== Instructions to follow ==
Return every line of the data below that includes the string "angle".

[Data entries]
****
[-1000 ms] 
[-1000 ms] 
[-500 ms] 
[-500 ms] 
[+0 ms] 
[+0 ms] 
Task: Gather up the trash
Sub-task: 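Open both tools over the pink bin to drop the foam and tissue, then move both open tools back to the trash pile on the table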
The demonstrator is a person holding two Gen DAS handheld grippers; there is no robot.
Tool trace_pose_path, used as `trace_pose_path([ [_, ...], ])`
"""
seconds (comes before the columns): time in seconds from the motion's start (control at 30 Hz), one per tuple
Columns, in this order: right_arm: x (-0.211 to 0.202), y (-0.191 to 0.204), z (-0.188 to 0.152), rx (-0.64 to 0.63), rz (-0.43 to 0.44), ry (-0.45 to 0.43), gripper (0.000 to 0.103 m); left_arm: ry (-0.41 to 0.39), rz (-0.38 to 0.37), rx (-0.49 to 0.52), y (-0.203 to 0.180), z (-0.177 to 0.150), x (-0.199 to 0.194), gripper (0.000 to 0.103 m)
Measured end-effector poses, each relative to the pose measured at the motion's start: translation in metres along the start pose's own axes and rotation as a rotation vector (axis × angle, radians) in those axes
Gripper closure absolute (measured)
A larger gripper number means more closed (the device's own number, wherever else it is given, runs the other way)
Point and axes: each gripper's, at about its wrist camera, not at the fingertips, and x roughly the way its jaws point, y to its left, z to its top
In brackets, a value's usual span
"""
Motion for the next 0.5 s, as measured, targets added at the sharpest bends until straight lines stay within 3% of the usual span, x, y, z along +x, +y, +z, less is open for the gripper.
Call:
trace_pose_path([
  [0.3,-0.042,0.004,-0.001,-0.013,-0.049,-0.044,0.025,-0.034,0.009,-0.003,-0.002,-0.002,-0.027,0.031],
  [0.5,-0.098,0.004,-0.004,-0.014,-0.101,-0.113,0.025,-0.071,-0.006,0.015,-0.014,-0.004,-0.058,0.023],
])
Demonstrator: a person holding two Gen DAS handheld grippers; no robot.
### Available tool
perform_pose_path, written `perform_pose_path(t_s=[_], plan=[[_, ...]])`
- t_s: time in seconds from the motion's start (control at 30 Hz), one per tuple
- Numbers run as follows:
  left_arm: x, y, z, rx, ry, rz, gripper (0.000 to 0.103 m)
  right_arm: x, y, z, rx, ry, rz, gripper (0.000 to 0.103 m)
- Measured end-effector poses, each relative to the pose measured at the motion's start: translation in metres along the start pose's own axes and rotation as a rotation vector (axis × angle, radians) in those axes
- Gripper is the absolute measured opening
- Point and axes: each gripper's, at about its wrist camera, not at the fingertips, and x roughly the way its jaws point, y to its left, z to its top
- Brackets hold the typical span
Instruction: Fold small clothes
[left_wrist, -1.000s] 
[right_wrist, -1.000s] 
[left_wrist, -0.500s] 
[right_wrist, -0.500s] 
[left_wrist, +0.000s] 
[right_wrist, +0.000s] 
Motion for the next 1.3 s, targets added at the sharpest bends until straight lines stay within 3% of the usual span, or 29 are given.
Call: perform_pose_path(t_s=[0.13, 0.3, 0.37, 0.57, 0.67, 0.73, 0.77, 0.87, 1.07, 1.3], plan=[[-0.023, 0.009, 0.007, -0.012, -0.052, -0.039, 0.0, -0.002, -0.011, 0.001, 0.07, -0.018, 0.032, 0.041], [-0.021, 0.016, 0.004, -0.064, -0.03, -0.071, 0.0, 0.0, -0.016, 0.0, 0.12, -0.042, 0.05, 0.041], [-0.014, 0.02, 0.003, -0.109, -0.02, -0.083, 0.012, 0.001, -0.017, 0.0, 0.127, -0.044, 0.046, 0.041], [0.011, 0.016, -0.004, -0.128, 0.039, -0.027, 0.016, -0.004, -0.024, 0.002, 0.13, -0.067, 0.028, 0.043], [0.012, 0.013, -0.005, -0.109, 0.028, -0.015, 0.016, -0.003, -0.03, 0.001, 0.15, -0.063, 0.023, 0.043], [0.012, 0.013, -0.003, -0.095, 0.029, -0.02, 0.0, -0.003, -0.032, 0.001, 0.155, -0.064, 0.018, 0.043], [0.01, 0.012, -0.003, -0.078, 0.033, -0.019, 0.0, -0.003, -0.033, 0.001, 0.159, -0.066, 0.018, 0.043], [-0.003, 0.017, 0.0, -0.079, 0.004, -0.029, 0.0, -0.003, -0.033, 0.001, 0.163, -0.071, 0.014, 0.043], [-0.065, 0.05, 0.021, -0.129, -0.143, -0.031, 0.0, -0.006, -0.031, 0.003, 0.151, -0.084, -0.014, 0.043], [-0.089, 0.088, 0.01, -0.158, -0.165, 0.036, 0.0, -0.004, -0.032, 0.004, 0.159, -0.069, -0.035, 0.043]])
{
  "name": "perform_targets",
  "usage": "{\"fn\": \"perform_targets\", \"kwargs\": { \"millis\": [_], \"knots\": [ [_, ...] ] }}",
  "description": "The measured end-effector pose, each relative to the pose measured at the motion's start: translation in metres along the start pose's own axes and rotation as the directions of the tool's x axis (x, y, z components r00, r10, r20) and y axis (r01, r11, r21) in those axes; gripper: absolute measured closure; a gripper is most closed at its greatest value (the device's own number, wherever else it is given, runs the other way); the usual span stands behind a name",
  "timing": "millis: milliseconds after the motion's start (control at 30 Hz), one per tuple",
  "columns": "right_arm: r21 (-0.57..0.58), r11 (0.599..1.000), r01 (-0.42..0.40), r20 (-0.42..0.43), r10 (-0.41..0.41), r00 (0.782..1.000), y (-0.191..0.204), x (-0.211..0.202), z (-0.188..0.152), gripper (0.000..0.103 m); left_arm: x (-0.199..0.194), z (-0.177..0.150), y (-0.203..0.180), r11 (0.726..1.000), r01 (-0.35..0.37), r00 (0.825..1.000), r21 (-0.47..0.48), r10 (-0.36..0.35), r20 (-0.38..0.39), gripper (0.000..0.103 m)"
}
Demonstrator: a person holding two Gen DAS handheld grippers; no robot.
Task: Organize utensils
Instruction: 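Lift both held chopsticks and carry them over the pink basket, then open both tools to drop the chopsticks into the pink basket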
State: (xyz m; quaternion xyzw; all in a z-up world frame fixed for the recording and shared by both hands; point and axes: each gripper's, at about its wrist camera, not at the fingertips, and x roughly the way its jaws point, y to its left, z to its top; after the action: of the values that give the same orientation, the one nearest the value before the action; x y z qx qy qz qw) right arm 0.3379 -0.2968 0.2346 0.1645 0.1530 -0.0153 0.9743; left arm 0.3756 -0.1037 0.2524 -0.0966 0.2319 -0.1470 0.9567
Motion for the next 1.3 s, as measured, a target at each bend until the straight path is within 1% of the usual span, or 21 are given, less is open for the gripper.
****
== Problem solution ==
Measured end-effector poses, each relative to the pose measured at the motion's start: translation in metres along the start pose's own axes and rotation as a rotation vector (axis × angle, radians) in those axes
- Measured end-effector poses, each relative to the pose measured at the motion's start: translation in metres along the start pose's own axes and rotation as a rotation vector (axis × angle, radians) in those axes

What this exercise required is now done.